Few tales in American literature have grasped the soul and remained an eternal presence in the mind as greatly or as deeply as Harper Lee’s immortal tale, To Kill a Mockingbird. It is no surprise that the first edition of the novel is quite a rare book which won many honorable awards and received great recognition for its heartbreaking, humorous, and vastly thought provoking material. Harper Lee skillfully weaves a vital lesson to humankind in her tale, which no individual should go through life not learning or practicing in day to day life.
To Kill a Mockingbird portrays the childhood encounters of three young children, Scout, Jem, and Dill, and the unforgettable life lessons regarding respect, tolerance, and acceptance towards all humankind, which they learn to incorporate in their lives following tragic and traumatic circumstances.

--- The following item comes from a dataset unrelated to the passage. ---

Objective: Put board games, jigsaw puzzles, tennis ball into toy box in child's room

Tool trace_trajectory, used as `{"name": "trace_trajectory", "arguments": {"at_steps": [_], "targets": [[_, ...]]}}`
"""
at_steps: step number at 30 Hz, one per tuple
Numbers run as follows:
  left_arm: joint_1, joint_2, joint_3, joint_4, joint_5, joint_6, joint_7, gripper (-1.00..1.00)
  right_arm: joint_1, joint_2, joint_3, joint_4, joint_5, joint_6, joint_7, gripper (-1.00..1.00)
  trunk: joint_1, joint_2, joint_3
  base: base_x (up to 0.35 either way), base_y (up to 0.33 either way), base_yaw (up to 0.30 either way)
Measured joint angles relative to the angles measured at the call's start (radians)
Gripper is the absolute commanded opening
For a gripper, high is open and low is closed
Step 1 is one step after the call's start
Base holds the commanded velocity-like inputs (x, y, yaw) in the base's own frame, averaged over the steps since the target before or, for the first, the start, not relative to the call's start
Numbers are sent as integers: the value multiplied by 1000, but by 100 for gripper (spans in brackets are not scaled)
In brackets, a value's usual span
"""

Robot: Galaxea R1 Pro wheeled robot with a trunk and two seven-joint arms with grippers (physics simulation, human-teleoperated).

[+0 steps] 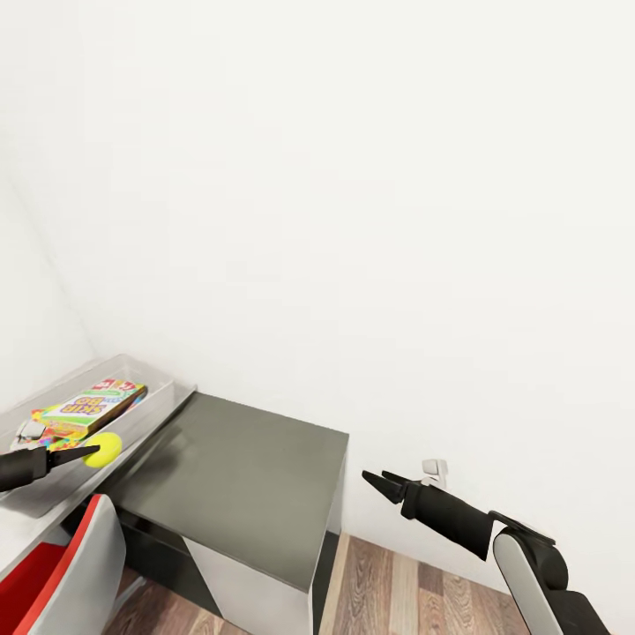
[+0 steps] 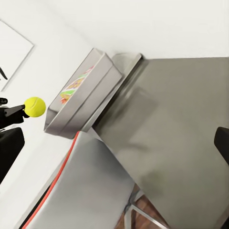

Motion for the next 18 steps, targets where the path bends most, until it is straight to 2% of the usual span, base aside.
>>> {"name": "trace_trajectory", "arguments": {"at_steps": [12,18], "targets": [[0,0,0,0,0,0,0,-100,0,0,2,-1,0,-3,1,100,0,0,18,6,3,0],[0,0,0,0,0,0,0,-100,0,0,2,-1,0,-4,1,100,0,0,28,105,164,37]]}}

The story is set in the sultry and tired town of Maycomb, Alabama during the 1930’s, and exposes three powerless and mercilessly persecuted “mockingbirds” in the form of an actual bird, a painfully shy and socially awkward man known as Boo Radley, and the wrongfully judged and murdered servant, Tom Robinson.

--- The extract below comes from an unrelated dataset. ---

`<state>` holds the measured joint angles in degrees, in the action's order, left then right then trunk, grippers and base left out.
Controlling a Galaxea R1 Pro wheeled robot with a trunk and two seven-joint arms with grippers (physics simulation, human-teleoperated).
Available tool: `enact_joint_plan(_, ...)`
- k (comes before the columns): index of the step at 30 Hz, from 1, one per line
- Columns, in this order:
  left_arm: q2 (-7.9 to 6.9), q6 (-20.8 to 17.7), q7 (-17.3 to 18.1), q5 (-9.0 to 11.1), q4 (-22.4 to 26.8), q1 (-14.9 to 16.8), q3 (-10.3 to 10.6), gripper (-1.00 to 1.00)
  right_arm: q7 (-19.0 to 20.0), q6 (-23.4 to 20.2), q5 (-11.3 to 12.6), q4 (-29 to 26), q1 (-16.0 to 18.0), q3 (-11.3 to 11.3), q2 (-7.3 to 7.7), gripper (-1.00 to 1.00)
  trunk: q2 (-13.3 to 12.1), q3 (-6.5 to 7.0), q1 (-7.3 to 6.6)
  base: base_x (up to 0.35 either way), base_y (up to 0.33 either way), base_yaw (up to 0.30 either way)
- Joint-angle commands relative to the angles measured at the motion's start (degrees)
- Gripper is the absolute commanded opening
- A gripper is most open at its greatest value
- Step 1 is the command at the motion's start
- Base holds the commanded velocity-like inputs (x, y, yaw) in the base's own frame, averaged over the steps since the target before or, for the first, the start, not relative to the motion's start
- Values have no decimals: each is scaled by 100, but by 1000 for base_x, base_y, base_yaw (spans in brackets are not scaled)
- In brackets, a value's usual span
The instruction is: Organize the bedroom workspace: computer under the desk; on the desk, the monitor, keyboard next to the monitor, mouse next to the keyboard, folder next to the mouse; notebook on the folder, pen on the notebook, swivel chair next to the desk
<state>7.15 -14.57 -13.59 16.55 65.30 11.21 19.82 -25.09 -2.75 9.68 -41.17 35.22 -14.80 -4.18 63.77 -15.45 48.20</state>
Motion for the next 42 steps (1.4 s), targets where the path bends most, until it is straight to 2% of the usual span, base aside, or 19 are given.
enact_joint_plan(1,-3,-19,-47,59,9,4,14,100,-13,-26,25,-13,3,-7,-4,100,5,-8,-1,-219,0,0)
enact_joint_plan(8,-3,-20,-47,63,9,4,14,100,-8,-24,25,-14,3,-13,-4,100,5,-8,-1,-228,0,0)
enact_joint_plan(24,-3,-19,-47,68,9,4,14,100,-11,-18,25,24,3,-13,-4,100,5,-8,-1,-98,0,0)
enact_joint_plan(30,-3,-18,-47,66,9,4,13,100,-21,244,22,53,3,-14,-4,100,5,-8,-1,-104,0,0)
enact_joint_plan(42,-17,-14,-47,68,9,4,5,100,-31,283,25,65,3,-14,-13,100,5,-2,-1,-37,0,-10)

Today, fifty-two years after the 1960 first edition of To Kill a Mockingbird was written, it is immensely hailed and revered for its unforgettably challenging and touching material, which urges the reader to always pause and consider an individual’s life and circumstances before judging them, and to never place judgment on an individual based solely on exterior appearances or assumptions. Of the 5,000 first edition copies of To Kill a Mockingbird which were published, the few still wrapped in their original dust jacket, that have been well maintained are being sold for more than $10,000. Moreover, those first editions which have been signed by Harper Lee are being sold for an average of $25,000.
To Kill a Mockingbird has been lavishly, yet rightfully awarded for its imperative material and crucial message. In 1961, it was awarded the Pulitzer Prize for Fiction, as well as the Brotherhood Award of the National Conference of Christians and Jews. In 1962, To Kill a Mockingbird was given the Paperback of the Year Award from Bestsellers magazine. More recently, in 2007 Harper Lee was awarded the Presidential Medal of Freedom in recognition of this work.
It is interesting to note that, while To Kill a Mockingbird has been so widely loved and recognized, it is Harper Lee’s only novel. The fact that Ms. Lee’s only novel has been so well received and commended must certainly stem from its incredible and memorable content. The numerous awards do have a positive impact on sales and scarcity and contribute to the birth of a rare, modern first book.
Whether collectors seek the tale for its extraordinary content, its immeasurable fame, or its significant worth or future value appreciation, it is a fundamental must have addition to any American literature book library. However, it is certainly fair to state that each one of these aspects concerning the tale have played equal and connecting roles in producing the favorable outcome which the first editions of the tale enjoy today. Regardless of the collectors’ objectives, To Kill a Mockingbird had a tremendous impact on the way human beings are regarded and treated today. Indeed, as To Kill a Mockingbird was written right on the brink of the Civil Rights Movement, it is certainly not a far extrapolation to state that when written, it affected and influenced the thinking of those who were alive to experience it. Despite the fact that the tale was written over half a century ago, its convicting material continues to stir the minds and hearts of those who read it today.